On February 26, the Pakistani Armed Forces bombed Kabul, the Afghan capital, and Kandahar, the chief stronghold of the Taliban regime governing Afghanistan. Pakistani sources claim Operation Righteous Fury has killed or injured hundreds of Taliban members, and Khawaja Mohammad Asif, Pakistan’s defense minister, has claimed that “now it is open war between us.” This is the culmination of months of escalating tensions between two erstwhile cordial partners, stemming from a vicious cycle of disappointed hopes and decreasing trust since the Afghan Taliban’s return to power in 2021.

Despite formally being on two opposing sides of the U.S.-led “Global War on Terror,” Pakistan and the radical Islamist Afghan Taliban movement have long maintained cordial relations, and even during the years of U.S. presence in Afghanistan and close U.S.–Pakistani security ties, the Inter-Service Intelligence (ISI), Pakistan’s intelligence agency, retained a working relationship with the Taliban.[1] Consequently, when U.S. troops withdrew, the internationally recognized regime and its armed forces collapsed, and the Taliban took Kabul in 2021, Pakistan expected its strategic depth to increase and the new regime to cooperate against its Pakistan-based ideological affiliates, Tehrik-i-Taliban Pakistan (TTP).

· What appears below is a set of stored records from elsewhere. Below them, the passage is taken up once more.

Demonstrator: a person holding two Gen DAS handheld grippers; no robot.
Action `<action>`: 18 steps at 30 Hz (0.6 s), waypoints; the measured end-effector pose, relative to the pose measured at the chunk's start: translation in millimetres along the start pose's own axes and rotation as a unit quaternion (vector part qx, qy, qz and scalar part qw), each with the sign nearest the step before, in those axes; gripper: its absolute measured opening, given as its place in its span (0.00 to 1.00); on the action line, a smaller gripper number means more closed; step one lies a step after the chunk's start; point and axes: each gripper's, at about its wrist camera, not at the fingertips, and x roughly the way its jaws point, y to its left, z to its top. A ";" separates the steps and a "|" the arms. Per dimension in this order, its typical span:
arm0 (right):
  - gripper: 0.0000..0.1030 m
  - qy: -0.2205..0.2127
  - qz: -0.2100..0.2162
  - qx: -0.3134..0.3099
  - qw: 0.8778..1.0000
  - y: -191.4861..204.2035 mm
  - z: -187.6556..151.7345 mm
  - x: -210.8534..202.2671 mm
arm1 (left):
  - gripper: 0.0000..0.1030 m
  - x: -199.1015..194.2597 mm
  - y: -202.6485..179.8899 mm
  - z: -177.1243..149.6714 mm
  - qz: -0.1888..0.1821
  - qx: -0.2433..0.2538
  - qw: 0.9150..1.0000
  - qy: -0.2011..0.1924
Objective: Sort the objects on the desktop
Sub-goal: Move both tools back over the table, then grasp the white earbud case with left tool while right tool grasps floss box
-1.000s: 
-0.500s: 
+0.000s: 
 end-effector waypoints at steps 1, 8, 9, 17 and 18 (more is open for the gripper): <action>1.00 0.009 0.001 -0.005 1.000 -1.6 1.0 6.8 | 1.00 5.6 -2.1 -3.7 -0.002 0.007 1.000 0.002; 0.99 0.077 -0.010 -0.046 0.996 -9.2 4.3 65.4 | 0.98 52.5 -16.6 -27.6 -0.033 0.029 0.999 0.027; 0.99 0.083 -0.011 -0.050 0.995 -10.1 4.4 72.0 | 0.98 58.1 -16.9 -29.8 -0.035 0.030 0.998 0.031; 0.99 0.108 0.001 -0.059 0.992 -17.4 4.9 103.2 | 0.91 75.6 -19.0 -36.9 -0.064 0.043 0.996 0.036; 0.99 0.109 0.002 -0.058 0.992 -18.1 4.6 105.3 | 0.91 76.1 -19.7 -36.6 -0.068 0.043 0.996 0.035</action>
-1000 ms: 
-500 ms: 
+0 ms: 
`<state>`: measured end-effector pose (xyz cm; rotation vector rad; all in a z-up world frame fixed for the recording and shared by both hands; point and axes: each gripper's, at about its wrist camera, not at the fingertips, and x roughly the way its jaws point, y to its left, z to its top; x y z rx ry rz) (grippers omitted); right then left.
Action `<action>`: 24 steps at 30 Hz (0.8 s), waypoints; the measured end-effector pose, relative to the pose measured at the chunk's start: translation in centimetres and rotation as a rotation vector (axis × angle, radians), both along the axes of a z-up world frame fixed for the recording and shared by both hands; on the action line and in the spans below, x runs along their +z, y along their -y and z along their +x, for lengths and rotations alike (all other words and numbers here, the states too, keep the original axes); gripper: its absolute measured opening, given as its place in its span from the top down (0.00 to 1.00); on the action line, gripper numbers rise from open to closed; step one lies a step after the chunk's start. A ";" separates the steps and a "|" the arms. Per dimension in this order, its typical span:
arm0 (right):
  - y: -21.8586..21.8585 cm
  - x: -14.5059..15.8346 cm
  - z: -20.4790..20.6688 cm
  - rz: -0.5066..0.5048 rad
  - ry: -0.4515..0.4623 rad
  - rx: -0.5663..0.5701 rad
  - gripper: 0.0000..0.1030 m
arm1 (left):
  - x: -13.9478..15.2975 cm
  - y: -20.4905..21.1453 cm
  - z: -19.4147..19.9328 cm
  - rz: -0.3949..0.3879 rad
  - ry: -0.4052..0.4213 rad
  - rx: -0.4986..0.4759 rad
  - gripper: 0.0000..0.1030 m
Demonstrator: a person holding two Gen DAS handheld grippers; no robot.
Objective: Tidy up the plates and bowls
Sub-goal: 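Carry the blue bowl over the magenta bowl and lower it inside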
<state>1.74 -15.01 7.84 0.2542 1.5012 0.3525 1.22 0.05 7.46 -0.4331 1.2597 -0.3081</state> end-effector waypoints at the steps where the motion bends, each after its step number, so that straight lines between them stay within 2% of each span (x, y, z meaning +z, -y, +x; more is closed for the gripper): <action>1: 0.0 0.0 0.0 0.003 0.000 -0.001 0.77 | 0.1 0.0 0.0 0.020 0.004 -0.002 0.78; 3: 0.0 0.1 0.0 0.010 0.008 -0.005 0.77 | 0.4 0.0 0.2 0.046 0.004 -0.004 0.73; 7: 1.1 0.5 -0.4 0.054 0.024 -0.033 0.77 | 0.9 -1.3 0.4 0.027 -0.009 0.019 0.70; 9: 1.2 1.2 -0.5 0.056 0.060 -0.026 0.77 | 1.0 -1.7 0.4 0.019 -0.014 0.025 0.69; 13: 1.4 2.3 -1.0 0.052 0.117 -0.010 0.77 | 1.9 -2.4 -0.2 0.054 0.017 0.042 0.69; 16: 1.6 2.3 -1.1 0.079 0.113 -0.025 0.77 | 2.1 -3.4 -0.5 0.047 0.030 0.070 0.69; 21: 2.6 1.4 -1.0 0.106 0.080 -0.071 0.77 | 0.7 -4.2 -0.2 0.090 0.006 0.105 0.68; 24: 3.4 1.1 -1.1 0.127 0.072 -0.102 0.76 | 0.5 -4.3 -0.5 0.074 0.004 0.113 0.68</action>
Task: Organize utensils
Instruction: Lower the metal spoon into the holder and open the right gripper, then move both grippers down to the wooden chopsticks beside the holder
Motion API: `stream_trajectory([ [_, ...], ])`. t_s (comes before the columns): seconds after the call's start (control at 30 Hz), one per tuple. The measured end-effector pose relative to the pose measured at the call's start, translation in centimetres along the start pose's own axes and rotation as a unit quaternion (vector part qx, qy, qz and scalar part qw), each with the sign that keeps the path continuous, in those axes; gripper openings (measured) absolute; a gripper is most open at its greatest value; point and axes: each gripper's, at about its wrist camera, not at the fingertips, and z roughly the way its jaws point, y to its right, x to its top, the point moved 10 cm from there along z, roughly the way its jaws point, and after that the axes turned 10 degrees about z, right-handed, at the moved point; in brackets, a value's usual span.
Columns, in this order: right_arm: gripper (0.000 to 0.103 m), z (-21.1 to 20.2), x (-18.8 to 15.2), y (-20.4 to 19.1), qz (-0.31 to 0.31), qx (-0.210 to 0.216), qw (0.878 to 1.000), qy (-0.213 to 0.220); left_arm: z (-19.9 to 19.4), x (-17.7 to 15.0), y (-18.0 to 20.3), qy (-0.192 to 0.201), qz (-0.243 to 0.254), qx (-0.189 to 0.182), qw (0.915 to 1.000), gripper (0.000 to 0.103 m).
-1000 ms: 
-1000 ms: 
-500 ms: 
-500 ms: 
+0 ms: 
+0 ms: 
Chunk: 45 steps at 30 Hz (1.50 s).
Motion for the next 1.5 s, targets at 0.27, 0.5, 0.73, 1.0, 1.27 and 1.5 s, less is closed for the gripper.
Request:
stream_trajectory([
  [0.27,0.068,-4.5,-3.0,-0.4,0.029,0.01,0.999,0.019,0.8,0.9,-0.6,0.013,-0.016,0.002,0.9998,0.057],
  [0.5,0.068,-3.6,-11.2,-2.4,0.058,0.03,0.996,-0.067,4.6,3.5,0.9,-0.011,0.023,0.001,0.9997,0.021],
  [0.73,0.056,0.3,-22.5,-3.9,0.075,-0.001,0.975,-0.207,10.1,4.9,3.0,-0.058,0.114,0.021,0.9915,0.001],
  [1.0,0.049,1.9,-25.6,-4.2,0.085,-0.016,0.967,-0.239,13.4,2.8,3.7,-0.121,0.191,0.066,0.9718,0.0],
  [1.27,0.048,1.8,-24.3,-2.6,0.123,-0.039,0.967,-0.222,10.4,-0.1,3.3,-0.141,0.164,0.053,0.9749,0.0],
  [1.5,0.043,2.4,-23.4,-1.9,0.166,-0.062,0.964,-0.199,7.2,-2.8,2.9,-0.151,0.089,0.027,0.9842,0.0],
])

What Pakistan got instead was strengthened TTP activities, allegedly operating from Afghan territory, and a regime in Kabul unwilling or unable to decisively crack down on its troublesome offshoot.[2] While on the surface the conflict is not about territory, the unresolved status of the Durand Line—the colonial-era border separating Afghanistan and former British possessions in India—and the splitting of the Pashtun ethnic homeland between the two countries is an important underlying driver of the conflict. Pashtuns traditionally form the core of Taliban both in Afghanistan and Pakistan, and discourse in Pakistan often imply that eventual territorial ambitions may drive the Afghan Taliban’s support or tolerance of TTP.[3]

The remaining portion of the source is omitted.